Securonix provides the Next Generation Security and Information Event Management (SIEM) solution. As a recognized leader in the SIEM industry, Securonix helps some of largest organizations globally to detect sophisticated cyberattacks and rapidly respond to these attacks within minutes. With the Securonix SNYPR platform, organizations can collect billions of events each day and analyze them in near real time to detect advanced persistent threats (APTs), insider threats, privilege account misuses and online fraud. Securonix pioneered the User and Entity Behavior Analytics (UEBA) market and holds patents in the use of behavioural algorithms to detect malicious activities. The Securonix SNYPR platform is built on big data Hadoop technologies and is infinitely scalable. Our platform is used by some of the largest organizations in the financial, healthcare, pharmaceutical, manufacturing, and federal sectors. Summary
SIEM Engineer position is an integral part of our Professional Services team. In this role, you will work with our customer(s) supporting our mission to help them quickly and completely adopt our Security Operating Platform, leaving them more secure. This is a highly technical, hands-on role that will focus on architecting, planning, implementing, and operationalizing the SIEM platform. The ideal candidate will have a demonstrated understanding of information security and networking and extensive experience interacting with customers. Securonix Next-Gen SIEM and UEBA experience, although desired, is not required, but the candidate must have SIEM and SOAR software expertise and be willing to train on the Securonix platform and products.

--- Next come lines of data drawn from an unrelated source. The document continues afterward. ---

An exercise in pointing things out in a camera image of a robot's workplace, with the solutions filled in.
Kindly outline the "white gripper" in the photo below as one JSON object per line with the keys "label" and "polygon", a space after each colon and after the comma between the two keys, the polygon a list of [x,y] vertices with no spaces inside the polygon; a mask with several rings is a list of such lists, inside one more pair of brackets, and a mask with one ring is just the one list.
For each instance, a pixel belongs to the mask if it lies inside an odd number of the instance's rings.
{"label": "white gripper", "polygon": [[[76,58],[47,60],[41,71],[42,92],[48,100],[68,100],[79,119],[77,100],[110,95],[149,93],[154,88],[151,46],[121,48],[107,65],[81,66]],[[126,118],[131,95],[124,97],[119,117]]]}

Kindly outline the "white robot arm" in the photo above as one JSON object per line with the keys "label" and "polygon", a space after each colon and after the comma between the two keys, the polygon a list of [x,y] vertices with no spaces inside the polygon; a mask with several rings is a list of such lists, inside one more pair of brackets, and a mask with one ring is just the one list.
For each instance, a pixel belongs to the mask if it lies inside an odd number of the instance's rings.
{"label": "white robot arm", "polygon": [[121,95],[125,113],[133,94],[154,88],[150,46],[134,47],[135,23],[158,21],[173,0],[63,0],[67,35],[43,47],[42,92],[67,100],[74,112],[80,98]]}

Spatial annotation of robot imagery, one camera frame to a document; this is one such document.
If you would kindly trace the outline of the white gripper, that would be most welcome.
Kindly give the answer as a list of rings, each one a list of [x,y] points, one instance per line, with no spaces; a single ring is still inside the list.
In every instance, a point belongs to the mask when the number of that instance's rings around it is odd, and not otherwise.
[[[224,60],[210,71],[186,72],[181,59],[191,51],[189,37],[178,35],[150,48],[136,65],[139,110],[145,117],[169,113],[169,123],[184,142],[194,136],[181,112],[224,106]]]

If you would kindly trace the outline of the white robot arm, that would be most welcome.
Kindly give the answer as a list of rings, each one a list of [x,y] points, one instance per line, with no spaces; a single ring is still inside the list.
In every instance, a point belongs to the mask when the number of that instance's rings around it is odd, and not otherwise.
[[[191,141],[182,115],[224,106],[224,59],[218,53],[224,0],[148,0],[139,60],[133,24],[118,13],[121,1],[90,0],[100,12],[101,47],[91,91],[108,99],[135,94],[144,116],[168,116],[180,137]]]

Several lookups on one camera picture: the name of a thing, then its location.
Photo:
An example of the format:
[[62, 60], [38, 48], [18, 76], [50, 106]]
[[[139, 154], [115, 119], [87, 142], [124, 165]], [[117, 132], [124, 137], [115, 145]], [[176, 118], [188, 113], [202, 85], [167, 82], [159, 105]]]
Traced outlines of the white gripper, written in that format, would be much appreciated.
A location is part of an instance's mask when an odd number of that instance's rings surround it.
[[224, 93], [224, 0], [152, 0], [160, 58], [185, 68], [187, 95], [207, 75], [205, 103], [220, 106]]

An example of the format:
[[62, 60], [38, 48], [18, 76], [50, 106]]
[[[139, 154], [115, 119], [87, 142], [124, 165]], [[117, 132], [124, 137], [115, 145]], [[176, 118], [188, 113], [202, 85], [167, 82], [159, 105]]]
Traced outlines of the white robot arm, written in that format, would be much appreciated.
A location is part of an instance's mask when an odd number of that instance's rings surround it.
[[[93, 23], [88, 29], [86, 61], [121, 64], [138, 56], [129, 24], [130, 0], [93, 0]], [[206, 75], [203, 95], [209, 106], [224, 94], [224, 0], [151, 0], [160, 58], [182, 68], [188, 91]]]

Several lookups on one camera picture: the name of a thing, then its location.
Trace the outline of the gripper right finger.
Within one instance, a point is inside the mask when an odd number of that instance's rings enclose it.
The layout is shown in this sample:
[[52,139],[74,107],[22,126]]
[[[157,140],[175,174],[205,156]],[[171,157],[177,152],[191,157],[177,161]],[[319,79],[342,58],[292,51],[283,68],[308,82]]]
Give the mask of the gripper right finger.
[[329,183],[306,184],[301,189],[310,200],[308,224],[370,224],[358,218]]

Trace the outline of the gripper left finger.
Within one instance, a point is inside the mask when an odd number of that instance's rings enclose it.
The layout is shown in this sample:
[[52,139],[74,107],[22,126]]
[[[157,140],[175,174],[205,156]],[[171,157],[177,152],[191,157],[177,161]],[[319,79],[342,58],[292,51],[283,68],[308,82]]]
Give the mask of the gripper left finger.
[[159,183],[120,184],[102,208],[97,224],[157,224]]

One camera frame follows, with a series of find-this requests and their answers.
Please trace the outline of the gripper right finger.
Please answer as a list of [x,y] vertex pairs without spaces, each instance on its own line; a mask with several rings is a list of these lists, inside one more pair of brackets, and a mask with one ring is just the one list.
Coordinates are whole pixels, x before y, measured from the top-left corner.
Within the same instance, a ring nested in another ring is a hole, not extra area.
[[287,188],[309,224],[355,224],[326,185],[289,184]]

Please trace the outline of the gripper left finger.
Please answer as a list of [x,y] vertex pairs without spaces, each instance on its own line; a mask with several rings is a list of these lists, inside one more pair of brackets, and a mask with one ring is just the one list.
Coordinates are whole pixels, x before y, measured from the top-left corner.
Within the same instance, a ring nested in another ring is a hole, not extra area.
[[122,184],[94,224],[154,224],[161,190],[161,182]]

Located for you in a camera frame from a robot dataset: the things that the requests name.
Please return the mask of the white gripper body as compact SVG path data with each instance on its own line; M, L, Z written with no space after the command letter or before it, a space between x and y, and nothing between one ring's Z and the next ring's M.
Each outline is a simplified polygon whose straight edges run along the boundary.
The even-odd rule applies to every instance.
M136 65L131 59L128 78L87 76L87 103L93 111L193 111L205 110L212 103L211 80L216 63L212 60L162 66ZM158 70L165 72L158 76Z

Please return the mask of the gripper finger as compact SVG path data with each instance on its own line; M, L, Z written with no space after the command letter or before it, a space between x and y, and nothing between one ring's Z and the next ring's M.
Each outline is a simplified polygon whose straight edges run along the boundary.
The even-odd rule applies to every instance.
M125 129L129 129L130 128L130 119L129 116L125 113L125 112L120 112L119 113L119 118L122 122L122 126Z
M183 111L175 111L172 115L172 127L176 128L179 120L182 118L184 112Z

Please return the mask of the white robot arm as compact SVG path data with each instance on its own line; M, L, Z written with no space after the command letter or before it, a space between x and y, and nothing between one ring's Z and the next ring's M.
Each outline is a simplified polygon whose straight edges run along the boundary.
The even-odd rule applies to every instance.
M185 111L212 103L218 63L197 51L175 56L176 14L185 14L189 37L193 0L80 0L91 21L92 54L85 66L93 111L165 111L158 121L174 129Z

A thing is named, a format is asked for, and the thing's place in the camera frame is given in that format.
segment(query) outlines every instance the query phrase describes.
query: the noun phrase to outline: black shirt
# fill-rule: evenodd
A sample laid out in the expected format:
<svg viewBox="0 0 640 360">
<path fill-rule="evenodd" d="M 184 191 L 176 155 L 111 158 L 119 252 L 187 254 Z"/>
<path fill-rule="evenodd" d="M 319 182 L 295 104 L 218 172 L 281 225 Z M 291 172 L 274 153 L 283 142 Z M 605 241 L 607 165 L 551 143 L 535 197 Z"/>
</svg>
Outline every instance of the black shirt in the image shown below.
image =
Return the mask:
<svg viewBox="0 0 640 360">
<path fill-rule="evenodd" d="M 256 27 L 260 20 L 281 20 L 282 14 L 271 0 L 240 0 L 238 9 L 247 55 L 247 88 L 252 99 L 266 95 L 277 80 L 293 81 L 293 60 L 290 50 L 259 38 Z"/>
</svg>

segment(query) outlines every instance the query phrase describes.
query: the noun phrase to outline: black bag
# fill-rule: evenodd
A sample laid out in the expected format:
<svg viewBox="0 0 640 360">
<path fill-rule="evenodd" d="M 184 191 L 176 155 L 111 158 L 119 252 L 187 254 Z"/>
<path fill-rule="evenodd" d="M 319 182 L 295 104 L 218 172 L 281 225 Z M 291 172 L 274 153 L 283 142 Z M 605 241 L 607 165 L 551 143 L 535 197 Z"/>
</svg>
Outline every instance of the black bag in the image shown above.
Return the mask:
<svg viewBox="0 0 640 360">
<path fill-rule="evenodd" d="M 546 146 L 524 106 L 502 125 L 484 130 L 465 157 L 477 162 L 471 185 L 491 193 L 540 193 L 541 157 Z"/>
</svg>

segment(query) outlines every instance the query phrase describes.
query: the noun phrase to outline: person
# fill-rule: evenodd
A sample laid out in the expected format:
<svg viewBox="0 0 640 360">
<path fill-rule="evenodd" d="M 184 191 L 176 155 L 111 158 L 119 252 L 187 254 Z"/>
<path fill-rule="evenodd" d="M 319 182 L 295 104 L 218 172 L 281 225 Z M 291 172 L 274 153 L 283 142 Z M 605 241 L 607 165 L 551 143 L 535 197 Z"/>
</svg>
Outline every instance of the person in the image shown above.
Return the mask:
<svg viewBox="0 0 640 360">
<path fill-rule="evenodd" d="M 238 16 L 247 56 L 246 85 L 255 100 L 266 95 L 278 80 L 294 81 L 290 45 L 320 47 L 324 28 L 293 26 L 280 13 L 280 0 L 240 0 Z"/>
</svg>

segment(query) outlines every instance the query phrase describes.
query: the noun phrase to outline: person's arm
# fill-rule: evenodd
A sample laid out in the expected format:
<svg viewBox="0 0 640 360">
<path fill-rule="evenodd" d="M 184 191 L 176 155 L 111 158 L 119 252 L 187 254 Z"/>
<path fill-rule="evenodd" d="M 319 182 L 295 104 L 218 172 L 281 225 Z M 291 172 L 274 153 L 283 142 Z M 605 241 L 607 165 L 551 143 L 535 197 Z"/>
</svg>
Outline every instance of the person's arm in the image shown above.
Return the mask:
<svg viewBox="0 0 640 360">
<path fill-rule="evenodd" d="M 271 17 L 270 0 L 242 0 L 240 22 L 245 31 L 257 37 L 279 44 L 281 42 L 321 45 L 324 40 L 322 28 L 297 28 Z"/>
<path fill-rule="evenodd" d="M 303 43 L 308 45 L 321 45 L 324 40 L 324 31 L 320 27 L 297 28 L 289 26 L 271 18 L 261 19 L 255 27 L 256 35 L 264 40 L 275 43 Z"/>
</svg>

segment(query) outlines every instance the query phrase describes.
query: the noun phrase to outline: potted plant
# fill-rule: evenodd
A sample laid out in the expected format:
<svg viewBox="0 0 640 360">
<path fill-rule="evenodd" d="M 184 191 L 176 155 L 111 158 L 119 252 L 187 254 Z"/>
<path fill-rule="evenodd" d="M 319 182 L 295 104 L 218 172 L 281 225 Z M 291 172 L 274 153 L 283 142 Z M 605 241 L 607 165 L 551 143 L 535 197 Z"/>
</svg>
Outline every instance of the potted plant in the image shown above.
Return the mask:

- Lead end to end SIEM implementation or integrations in a customer environment.
- Understand customer business requirements and the threat landscape applicable to their industry’s vertical sector to develop tailored use cases for security and Incident monitoring.
- Coordinate with customers to deploy collectors and agents in the on-premise network for data collection and forwarding.
- Work with the customers to design and implement secure data flow into Securonix cloud while following industry standard best practices.
- Coordinate with service delivery managers, management, engineering, maintenance, and operational support teams to ensure timely delivery.
- Develop content, use cases, data models, dashboards, and connectors to support custom user requirements.
- Troubleshooting end to end network and infrastructure issues during data onboarding.
- Deploy and integrate Securonix SOAR solution with the customer infrastructure for response orchestration.
- Engage with customers, internal product development teams to gather user requirements and suggest new product features and help improve existing product features.
- Training and enabling customers and partners for successful adoption
- 5+ years of experience in information security and SIEM.
- Strong understanding of SIEM solutions such as Splunk, Qradar, ArcSight, Logrhythm and Exabeam.
- Experience deploying SIEM across multiple customers.
- Good understanding of MITRE ATT&CK matrices, kill chains and other attack models.
- Strong communication skills and customer-facing experience.
- Strong knowledge of scripting languages such as Python, Powershell.
- Industry certifications such as CISSP, CISM
- BS in Computer Science, Information Systems, CyberSecurity
- 3-4+ years of experience in UEBA deployment
- Working knowledge of Machine learning in cybersecurity
- Working knowledge of cloud technologies such as Amazon, Azure and Google
- Good understanding of log collection methodologies and aggregation techniques such as Syslog-NG, rsyslog, Nxlog, Windows Event Forwarding
- Good understanding of Hadoop ecosystem and Apache technologies.
- Experience integrating endpoint security and host based intrusion detection solutions
- Experience with network forensics and toolsets such as Wireshark, PCAP, tcpdump
Securonix, Inc. provides equal employment opportunities (EEO) to all employees and applicants for employment without regard to race, color, religion, gender, sexual orientation, gender identity, national origin, age, disability, genetic information, marital status, amnesty or status as a covered veteran in accordance with applicable federal, state and local laws. Securonix complies with applicable state and local laws governing nondiscrimination in employment in every location in which the company has facilities. This policy applies to all terms and conditions of employment, including hiring, placement, promotion, termination, layoff, recall, and transfer, leaves of absence, compensation and training.
Securonix expressly prohibits any form of unlawful employee harassment based on race, color, religion, gender, sexual orientation, national origin, age, genetic information, disability or veteran status. Improper interference with the ability of Securonix employees to perform their expected job duties is absolutely not tolerated.